Enemies of Reason Poundshop potshots at the media moral maze.

18Mar/100

Mail Day, part 7: Letters

Ah, the letters page. You knew this bit was coming, didn't you? I couldn't really bring myself to look at it at first, just as with Quentin Letts, but eventually curiosity got the better of me and I popped over to see what Mail readers thought.

The contrast with online commenters couldn't be greater - the letters are much longer, for one thing. But it's not long before you get someone slagging off fatties and then claiming that someone (presumably the PC Brigade) aren't letting them say what they want to say:

Yeah, don't listen to the fatties. The bullies! Bastards, stealing pies off you. It's not as if the Mail would ever criticise anyone for being too thin, or too fat, or both for the same person, or behave like a bully towards someone, is it? Oh, it is. But that's beside the point, surely! Fatties are bullies!

There's also another letter which illustrates a certain type of attitude:

See how these things become accepted as fact? It's not just the stories in the Mail that people use as evidence. Here's some bloke who says his mate told him that everyone who works in this place is East European - and of course they're all dirty, as you'd expect! (But then that's no different from Liz Jones's snooty attitude towards the serving classes we saw earlier, really) Whether it's true or not, who knows? I am sure David Yates would tell us it's the truth. And that's the letter that got printed. Who knows if lots of people submitted letters saying the workers near them weren't all East European, or if they were, they were diligent and completely hygienic? Or that if those letters got submitted, they'd be printed?

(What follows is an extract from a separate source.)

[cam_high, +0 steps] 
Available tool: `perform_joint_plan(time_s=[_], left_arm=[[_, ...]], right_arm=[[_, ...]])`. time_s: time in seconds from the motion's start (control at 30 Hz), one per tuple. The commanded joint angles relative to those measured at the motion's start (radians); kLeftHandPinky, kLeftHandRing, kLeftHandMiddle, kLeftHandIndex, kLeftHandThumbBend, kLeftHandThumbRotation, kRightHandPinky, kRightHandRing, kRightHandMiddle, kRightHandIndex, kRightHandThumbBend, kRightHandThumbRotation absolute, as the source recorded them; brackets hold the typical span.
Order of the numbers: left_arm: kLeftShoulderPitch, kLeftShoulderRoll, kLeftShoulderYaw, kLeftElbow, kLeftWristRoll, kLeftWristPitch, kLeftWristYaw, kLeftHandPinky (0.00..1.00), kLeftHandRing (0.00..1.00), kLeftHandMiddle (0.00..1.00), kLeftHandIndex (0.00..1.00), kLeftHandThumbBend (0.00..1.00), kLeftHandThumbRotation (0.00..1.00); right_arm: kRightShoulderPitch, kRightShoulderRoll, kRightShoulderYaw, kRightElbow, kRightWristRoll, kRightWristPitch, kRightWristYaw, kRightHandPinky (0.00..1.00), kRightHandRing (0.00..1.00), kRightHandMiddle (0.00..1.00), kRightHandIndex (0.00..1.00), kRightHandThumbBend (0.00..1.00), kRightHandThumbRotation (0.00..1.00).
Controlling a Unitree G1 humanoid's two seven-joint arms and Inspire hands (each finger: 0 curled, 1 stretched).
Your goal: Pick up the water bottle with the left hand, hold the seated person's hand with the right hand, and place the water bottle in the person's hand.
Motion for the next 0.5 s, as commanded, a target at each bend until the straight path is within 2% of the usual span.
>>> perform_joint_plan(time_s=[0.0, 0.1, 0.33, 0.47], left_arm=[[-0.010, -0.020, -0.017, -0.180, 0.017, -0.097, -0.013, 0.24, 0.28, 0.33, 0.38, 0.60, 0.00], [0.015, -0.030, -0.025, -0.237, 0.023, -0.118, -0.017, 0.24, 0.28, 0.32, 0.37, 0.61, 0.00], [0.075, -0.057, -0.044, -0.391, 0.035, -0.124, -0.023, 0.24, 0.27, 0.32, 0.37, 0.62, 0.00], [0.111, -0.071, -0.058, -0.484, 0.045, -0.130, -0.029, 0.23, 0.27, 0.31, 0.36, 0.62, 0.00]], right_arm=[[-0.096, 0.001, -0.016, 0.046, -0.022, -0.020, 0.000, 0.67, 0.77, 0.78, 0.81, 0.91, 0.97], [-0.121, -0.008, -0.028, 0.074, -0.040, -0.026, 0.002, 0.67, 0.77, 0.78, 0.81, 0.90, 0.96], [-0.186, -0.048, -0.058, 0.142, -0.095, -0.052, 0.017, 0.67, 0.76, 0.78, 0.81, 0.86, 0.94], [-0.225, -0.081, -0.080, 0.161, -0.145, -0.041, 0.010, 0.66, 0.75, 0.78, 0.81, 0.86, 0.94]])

All you can say for sure is some pub bore in an inn near you will soon be telling you he read in the Daily Mail the other day about dirty foreigners.

And then there's Straight to the Point. Or as I like to call it, No Fucking About With Niceties:

The one I'm most interested in is the one second from bottom - "with reference to the story in the Mail doing a hatchet job on someone, maybe it wasn't quite as clear-cut as that." I imagine that counts as a clarification. No point bothering to see if there was another side to their story; fuck it, it's gone. Just print that shit in Straight To The Point, that'll do.

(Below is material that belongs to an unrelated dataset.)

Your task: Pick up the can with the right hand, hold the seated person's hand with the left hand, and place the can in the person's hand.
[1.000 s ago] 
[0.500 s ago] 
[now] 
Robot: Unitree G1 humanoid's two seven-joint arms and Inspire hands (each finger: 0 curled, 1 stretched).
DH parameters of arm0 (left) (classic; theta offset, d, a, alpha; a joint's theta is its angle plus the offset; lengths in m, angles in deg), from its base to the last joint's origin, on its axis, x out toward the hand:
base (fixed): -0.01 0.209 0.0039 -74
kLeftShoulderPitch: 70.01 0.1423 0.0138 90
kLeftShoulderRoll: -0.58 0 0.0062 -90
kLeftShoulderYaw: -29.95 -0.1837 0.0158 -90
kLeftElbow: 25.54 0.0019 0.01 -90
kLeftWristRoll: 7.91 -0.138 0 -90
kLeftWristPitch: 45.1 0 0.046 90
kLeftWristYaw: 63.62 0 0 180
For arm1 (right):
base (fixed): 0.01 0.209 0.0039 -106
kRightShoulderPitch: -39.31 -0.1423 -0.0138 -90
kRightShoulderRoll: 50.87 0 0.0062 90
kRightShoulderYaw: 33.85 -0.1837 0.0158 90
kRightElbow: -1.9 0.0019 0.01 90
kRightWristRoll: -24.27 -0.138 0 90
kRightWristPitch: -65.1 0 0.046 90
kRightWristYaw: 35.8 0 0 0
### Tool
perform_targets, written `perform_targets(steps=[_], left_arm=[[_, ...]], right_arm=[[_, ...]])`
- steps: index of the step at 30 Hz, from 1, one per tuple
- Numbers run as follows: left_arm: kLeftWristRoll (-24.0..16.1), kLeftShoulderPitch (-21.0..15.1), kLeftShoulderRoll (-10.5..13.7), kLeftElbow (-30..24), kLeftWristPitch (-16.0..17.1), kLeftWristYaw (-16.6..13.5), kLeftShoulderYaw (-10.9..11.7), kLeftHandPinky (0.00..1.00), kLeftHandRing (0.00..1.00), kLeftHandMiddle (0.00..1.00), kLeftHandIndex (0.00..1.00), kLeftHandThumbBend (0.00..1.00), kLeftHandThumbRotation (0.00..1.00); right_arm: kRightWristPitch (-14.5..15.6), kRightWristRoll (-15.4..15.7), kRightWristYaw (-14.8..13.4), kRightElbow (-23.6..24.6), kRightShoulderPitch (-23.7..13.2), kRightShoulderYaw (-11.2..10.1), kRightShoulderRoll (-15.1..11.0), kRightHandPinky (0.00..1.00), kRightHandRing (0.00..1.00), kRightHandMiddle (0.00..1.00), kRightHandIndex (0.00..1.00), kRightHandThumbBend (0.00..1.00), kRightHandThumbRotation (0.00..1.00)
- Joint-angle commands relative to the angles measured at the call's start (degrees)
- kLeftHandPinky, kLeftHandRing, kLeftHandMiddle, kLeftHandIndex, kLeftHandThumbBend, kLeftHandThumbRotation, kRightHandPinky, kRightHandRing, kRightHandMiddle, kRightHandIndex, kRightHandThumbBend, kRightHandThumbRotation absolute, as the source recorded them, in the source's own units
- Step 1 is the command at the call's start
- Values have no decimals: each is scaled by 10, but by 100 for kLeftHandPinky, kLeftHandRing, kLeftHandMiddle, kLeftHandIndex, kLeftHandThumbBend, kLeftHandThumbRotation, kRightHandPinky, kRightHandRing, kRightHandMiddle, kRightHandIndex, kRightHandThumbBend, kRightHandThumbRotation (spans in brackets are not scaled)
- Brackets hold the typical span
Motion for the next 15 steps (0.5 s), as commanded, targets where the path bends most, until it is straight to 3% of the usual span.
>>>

So the letters are another bit you pay for out of your 50p. You get a bit more insight than the online commenters, I guess, and there aren't so many of them; and at least there is some kind of quality control, at least I think so. But on the other hand, a letter telling an anecdote that makes East European workers out to be unhygienic is waved straight through; and I can't help wondering if one saying something positive would be there at all, or relegated to a Straight To The Point.

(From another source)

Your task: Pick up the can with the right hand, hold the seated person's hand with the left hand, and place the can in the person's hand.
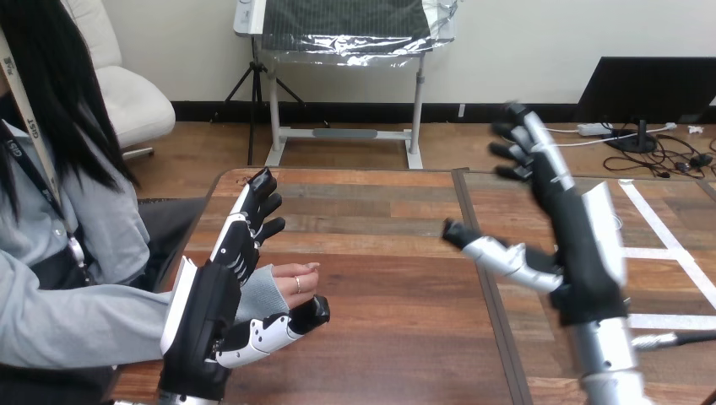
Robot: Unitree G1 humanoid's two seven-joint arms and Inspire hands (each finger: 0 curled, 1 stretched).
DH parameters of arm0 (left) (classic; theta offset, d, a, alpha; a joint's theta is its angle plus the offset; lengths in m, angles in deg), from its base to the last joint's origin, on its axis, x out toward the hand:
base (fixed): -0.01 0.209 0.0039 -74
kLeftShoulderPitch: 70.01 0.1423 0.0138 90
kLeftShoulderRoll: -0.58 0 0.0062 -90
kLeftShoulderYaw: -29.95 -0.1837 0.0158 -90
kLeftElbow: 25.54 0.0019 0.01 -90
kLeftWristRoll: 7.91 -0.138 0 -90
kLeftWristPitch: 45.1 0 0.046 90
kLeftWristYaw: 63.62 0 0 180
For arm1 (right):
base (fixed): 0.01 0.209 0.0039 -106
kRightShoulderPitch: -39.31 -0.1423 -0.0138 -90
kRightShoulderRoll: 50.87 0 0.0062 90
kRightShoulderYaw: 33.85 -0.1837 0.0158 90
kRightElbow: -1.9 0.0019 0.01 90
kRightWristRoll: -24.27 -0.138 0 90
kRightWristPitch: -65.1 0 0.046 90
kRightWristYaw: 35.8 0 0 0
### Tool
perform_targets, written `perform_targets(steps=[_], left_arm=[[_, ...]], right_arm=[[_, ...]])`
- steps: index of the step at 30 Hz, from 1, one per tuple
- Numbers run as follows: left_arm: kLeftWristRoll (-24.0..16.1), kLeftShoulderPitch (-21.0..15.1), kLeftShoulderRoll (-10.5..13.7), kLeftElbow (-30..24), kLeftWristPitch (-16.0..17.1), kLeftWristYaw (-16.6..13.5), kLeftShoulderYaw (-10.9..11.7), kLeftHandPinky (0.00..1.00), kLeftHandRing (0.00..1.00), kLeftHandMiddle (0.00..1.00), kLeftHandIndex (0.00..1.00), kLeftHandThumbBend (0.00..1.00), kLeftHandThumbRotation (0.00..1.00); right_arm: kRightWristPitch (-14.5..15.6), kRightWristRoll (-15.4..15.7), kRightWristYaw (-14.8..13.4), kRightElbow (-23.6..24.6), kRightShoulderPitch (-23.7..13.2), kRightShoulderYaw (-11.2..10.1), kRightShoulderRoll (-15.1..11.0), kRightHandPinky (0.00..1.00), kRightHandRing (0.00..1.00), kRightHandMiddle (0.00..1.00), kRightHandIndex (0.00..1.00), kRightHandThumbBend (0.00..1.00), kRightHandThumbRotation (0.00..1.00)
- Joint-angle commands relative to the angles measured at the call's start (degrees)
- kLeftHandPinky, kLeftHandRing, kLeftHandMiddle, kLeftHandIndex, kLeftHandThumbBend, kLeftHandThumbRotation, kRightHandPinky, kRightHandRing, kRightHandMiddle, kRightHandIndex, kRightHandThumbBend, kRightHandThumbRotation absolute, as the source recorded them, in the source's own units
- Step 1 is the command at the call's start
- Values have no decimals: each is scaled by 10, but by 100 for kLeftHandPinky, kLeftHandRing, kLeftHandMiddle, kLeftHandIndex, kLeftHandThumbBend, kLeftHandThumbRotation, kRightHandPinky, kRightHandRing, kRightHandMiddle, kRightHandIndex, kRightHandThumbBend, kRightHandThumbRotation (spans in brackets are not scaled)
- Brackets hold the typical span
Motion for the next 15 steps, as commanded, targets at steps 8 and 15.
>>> perform_targets(steps=[8,15], left_arm=[[20,-41,0,1,11,13,-1,86,93,96,95,100,52],[29,-41,1,1,11,24,0,87,94,96,95,100,51]], right_arm=[[-30,0,-30,-26,-73,-42,-30,78,84,88,93,100,60],[-36,-8,-37,-45,-89,-55,-42,77,84,88,93,100,60]])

Again, as with the cartoons, I'd kind of hoped that there'd be something a little extra with the letters page; but again, it's left me feeling that the dead-tree version is, if anything, a worse deal than the online one. The online commenters are nuts, but at least we all know they're nuts. These letter-writers have been immortalised in print. I don't know if that's such a good thing or not. And the usual nastiness oozes out, just a bit more obviously than it does when the journalists are involved.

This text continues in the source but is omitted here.